What is being asked
Transcribe the data exactly, stopping after the "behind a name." line.

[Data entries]

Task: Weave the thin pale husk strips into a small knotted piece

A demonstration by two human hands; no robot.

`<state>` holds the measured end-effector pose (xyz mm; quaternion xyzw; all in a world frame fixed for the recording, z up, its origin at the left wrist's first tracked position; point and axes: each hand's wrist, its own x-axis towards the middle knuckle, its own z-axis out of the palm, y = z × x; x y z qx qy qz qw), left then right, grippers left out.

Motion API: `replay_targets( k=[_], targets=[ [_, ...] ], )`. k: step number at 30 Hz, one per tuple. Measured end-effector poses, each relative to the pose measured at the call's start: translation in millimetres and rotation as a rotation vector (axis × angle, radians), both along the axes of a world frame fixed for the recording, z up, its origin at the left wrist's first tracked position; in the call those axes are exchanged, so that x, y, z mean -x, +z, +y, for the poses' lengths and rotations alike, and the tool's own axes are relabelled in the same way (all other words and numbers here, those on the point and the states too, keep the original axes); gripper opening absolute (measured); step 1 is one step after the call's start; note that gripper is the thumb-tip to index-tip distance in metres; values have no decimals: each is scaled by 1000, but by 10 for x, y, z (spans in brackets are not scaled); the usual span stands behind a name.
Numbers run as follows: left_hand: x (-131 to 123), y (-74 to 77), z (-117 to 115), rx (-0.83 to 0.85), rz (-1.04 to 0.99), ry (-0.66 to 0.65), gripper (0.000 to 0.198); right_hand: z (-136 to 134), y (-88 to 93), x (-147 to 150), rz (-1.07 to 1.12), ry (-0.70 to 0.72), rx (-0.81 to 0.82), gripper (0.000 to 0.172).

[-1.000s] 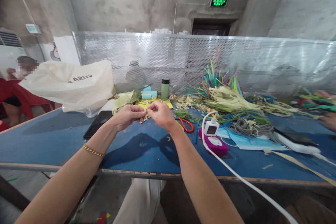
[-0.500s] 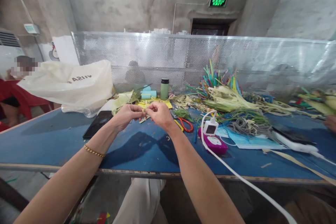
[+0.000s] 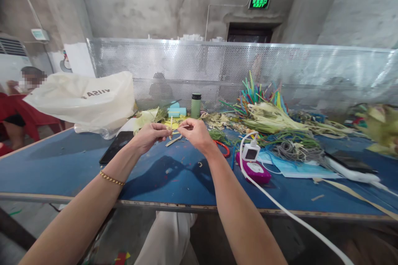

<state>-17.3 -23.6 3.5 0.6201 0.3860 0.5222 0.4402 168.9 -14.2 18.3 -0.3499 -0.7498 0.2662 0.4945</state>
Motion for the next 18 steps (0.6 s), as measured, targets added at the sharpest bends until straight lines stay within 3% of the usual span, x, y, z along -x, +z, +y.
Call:
replay_targets(
  k=[5,14,18],
  targets=[
    [-19,3,-11,26,-15,-36,19,-9,8,20,68,47,35,20],
    [-47,5,-22,-114,54,149,21,56,-39,21,69,-144,67,31],
    [-88,8,-43,-134,66,140,18,62,-43,50,105,-151,54,36]
  ],
)
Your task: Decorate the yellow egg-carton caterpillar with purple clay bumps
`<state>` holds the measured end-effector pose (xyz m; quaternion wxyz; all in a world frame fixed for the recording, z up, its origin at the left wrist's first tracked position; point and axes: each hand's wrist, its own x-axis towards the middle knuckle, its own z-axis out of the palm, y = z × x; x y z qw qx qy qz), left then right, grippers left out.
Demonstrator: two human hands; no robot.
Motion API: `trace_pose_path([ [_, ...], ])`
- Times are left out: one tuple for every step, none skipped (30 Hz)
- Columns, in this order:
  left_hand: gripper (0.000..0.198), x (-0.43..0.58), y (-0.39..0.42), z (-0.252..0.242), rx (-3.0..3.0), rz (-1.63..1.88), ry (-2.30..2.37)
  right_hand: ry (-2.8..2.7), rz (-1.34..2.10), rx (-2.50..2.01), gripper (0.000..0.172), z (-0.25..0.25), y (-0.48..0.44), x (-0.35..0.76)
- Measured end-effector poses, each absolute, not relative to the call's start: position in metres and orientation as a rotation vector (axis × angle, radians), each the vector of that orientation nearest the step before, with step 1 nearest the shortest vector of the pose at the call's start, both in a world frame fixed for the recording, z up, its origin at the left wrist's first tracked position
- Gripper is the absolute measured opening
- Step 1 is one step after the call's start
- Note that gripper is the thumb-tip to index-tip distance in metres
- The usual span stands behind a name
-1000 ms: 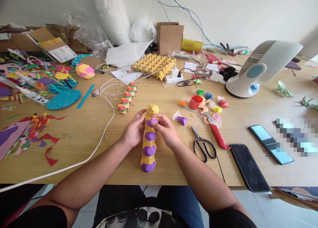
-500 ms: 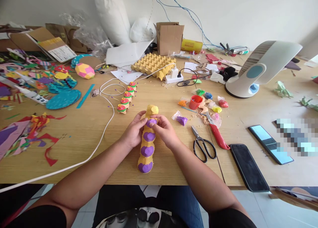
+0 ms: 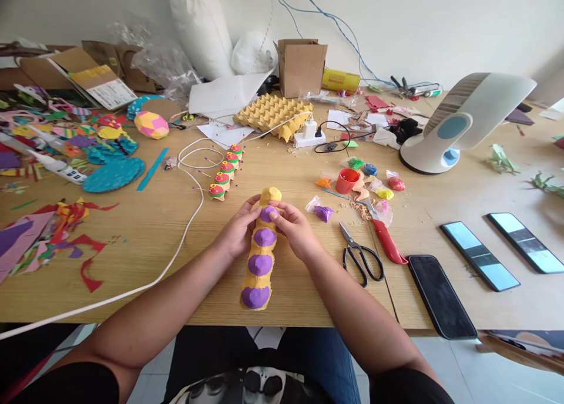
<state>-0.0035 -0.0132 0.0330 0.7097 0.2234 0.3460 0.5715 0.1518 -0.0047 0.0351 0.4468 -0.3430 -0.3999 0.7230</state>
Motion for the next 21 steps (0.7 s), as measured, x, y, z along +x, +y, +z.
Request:
trace_pose_path([
  [0.060, -0.004, -0.013, 0.034, 0.515, 1.258, 0.752, -0.972, 1.794, -0.847, 0.041, 0.036, -0.004, 0.153],
  [0.062, -0.004, -0.013, 0.035, 0.539, 1.251, 0.745, -0.956, 1.795, -0.845, 0.041, 0.036, -0.003, 0.154],
  [0.064, -0.004, -0.013, 0.035, 0.571, 1.243, 0.749, -0.941, 1.791, -0.844, 0.041, 0.036, -0.002, 0.155],
  [0.066, -0.004, -0.013, 0.036, 0.606, 1.237, 0.766, -0.928, 1.782, -0.847, 0.041, 0.037, -0.001, 0.156],
  [0.069, -0.004, -0.014, 0.036, 0.641, 1.234, 0.791, -0.918, 1.770, -0.851, 0.041, 0.037, -0.001, 0.157],
  [0.072, -0.004, -0.014, 0.036, 0.675, 1.233, 0.817, -0.912, 1.759, -0.854, 0.041, 0.037, 0.000, 0.157],
  [0.075, -0.004, -0.014, 0.035, 0.706, 1.236, 0.839, -0.911, 1.753, -0.853, 0.041, 0.036, 0.001, 0.157],
  [0.076, -0.005, -0.014, 0.034, 0.731, 1.239, 0.854, -0.914, 1.753, -0.847, 0.042, 0.036, 0.001, 0.158],
  [0.077, -0.005, -0.014, 0.034, 0.749, 1.243, 0.861, -0.918, 1.758, -0.840, 0.042, 0.036, 0.002, 0.158],
  [0.076, -0.005, -0.013, 0.033, 0.760, 1.251, 0.862, -0.923, 1.770, -0.829, 0.042, 0.035, 0.002, 0.158],
  [0.076, -0.006, -0.013, 0.033, 0.764, 1.260, 0.858, -0.924, 1.784, -0.818, 0.042, 0.035, 0.003, 0.159],
  [0.075, -0.007, -0.013, 0.033, 0.759, 1.273, 0.853, -0.921, 1.796, -0.809, 0.042, 0.034, 0.003, 0.159],
  [0.074, -0.007, -0.012, 0.033, 0.746, 1.287, 0.848, -0.917, 1.805, -0.805, 0.041, 0.034, 0.003, 0.160],
  [0.073, -0.008, -0.012, 0.033, 0.727, 1.299, 0.842, -0.915, 1.810, -0.805, 0.041, 0.034, 0.003, 0.161],
  [0.073, -0.009, -0.012, 0.034, 0.708, 1.310, 0.836, -0.919, 1.808, -0.807, 0.041, 0.035, 0.003, 0.162],
  [0.072, -0.009, -0.011, 0.034, 0.693, 1.316, 0.829, -0.931, 1.803, -0.809, 0.042, 0.035, 0.003, 0.162],
  [0.073, -0.009, -0.011, 0.034, 0.686, 1.317, 0.821, -0.951, 1.795, -0.810, 0.044, 0.036, 0.004, 0.163],
  [0.074, -0.009, -0.011, 0.034, 0.687, 1.315, 0.811, -0.979, 1.784, -0.804, 0.045, 0.037, 0.004, 0.163],
  [0.075, -0.009, -0.011, 0.034, 0.694, 1.311, 0.803, -1.009, 1.769, -0.792, 0.047, 0.037, 0.004, 0.163],
  [0.076, -0.009, -0.011, 0.034, 0.707, 1.304, 0.799, -1.040, 1.750, -0.780, 0.048, 0.037, 0.005, 0.163],
  [0.077, -0.009, -0.011, 0.034, 0.721, 1.295, 0.797, -1.071, 1.728, -0.772, 0.049, 0.037, 0.006, 0.163],
])
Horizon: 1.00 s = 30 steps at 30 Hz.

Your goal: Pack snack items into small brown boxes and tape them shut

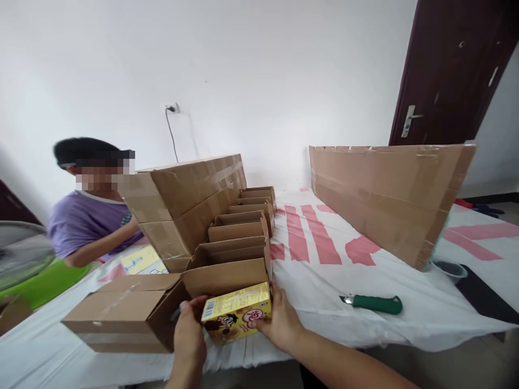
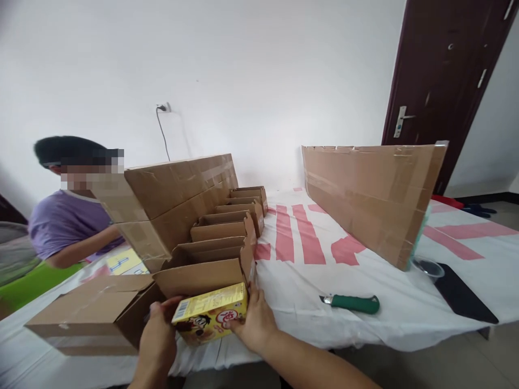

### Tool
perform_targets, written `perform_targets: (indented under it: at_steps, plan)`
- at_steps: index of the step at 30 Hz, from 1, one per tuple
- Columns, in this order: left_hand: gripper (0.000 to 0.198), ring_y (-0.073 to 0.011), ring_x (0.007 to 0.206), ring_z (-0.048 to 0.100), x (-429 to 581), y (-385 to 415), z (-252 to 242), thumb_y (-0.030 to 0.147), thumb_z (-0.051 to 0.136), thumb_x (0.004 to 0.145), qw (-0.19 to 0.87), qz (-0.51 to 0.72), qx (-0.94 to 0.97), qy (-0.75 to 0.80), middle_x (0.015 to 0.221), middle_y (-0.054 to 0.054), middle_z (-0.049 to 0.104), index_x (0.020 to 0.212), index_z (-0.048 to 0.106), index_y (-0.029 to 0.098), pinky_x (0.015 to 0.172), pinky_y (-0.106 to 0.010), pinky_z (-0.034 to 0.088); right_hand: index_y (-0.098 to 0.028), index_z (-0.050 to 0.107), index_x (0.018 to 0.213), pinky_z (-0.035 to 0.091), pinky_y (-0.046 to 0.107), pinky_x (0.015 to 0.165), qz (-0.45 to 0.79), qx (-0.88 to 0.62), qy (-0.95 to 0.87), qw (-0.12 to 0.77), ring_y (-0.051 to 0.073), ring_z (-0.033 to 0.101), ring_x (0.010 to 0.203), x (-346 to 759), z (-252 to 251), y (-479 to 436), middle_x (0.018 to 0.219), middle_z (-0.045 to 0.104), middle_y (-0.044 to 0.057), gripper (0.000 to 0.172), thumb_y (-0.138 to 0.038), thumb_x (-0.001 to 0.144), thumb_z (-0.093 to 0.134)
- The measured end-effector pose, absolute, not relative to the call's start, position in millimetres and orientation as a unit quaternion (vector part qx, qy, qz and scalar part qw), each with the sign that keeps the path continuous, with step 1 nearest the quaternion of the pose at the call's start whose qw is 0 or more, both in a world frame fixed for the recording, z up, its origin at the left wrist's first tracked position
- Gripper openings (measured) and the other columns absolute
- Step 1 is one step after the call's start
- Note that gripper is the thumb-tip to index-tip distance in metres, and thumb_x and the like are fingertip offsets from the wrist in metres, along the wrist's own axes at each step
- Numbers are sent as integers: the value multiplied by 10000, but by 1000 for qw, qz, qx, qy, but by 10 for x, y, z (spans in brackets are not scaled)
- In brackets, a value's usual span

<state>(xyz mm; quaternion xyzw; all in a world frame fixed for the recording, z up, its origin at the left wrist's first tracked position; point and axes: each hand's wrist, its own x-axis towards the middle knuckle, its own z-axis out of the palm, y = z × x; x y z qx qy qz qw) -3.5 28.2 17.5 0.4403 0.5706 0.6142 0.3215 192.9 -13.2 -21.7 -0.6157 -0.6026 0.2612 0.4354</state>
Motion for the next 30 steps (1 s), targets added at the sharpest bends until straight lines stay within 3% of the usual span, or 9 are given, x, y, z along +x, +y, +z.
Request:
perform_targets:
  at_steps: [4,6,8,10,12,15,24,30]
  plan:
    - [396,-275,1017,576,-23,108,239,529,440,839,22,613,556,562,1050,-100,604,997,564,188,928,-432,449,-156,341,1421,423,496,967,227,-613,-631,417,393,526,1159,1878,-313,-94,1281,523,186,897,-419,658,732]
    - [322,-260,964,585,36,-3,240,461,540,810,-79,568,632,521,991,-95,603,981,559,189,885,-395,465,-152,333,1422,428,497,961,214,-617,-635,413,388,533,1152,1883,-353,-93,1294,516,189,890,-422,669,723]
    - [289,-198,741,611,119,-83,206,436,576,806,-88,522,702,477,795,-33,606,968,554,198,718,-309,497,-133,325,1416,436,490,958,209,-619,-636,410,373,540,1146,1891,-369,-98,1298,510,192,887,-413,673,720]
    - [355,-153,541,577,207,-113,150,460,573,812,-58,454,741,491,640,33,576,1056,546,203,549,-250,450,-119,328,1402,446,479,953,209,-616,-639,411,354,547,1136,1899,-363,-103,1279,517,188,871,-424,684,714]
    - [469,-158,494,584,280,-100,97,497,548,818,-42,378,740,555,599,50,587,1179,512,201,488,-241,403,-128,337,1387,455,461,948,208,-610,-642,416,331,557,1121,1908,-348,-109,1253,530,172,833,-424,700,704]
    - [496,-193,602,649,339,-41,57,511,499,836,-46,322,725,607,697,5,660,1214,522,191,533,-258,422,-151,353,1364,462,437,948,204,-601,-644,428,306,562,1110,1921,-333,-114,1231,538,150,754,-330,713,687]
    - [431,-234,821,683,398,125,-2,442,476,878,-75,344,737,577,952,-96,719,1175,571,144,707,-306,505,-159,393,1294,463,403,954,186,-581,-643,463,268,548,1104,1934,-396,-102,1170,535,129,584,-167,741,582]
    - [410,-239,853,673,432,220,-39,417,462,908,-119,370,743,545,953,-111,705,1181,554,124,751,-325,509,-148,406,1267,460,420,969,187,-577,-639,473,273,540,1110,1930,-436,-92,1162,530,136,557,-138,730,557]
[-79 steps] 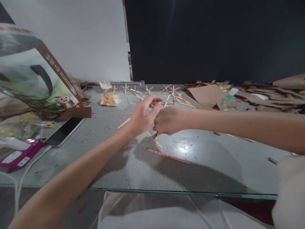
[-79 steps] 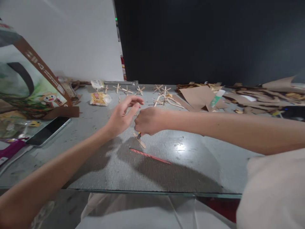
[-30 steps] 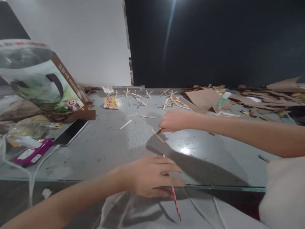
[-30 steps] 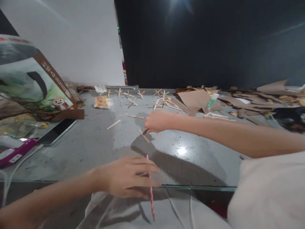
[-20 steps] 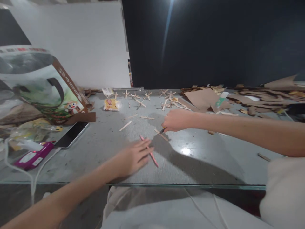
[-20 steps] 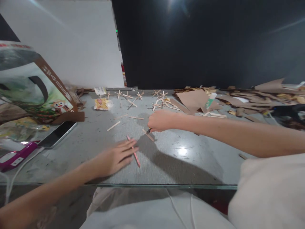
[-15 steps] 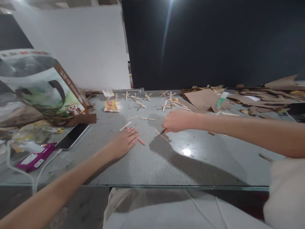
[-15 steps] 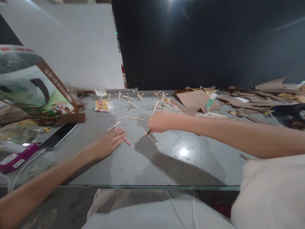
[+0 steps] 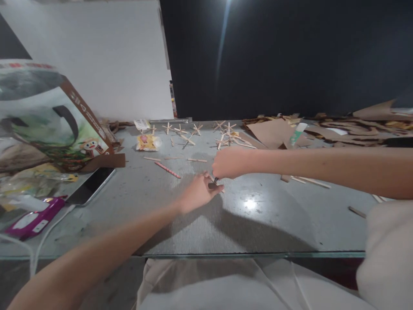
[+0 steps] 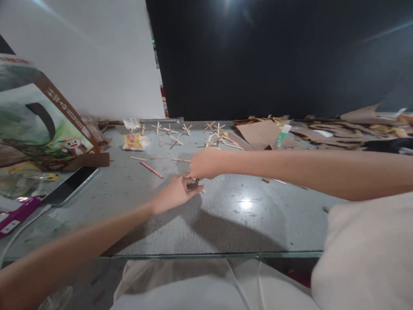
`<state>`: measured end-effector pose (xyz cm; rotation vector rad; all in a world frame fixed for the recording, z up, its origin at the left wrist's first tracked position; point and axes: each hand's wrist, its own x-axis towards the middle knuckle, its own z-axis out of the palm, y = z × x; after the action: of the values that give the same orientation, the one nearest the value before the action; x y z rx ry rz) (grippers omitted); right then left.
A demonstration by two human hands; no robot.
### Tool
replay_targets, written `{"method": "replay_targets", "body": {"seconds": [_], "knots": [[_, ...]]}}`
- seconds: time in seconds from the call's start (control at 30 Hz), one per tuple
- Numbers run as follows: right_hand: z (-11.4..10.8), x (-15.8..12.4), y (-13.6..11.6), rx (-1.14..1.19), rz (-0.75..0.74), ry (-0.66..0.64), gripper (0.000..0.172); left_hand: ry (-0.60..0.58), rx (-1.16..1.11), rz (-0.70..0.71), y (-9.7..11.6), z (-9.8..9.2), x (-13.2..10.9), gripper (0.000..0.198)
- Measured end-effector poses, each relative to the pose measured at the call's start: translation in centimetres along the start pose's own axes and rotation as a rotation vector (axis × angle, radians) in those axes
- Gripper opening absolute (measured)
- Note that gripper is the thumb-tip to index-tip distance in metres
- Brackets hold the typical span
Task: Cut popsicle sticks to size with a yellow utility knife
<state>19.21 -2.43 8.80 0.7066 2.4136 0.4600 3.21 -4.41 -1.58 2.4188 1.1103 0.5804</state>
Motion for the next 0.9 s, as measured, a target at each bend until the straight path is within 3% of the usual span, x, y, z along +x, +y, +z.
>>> {"method": "replay_targets", "body": {"seconds": [0.13, 0.3, 0.47, 0.63, 0.83, 0.9], "knots": [[-0.1, 0.0, 0.2, 0.0, 0.017, 0.009, 0.022, 0.038, -0.015, 0.039, -0.2, -0.2, 0.3, 0.02], [0.7, -0.1, 0.4, 0.012, 0.024, 0.007, 0.022, -0.013, -0.053, 0.098, -1.4, -0.4, 1.1, 0.02], [3.4, -0.4, 0.8, 0.086, 0.014, 0.002, 0.02, -0.059, 0.052, 0.098, -2.9, 0.3, 1.5, 0.052], [5.6, -1.0, 0.8, 0.113, 0.037, 0.014, 0.036, -0.154, 0.078, 0.071, -3.3, -0.2, 1.7, 0.069], [5.0, -1.2, 0.4, 0.103, 0.006, -0.029, 0.025, -0.22, 0.077, 0.13, -3.8, -0.8, 2.2, 0.066], [4.1, -1.0, 0.2, 0.09, 0.004, -0.059, 0.029, -0.218, 0.088, 0.141, -3.9, -0.7, 2.3, 0.064]]}}
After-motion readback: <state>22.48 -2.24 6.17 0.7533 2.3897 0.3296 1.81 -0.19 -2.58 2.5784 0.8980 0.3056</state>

Solution
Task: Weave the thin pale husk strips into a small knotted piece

A demonstration by two human hands; no robot.

`<state>` holds the measured end-effector pose (xyz mm; quaternion xyzw; all in a world frame fixed for the recording, z up, its origin at the left wrist's first tracked position; point and axes: each hand's wrist, its own x-axis towards the middle knuckle, its own z-axis out of the palm, y = z × x; x y z qx qy qz qw), left then right, grippers left out.

Motion API: `replay_targets( k=[_], targets=[ [_, ...] ], )`. k: step number at 30 Hz, one per tuple. Measured end-effector poses, each relative to the pose measured at the call's start: translation in millimetres and rotation as a rotation vector (axis × angle, radians), both along the axes of a world frame fixed for the recording, z up, its origin at the left wrist's first tracked position; in the call those axes are exchanged, so that x, y, z mean -x, +z, +y, for the poses' lengths and rotations alike, and the tool's own axes are relabelled in the same way (all other words and numbers here, those on the point and the states too, keep the original axes); gripper opening absolute (measured); step 1 is one step after the call's start; note that gripper is the thumb-tip to index-tip distance in metres; values have no decimals: each is scaled by 1000, but by 10 for x, y, z (spans in brackets are not scaled); the usual span stands behind a name.

No more output is required.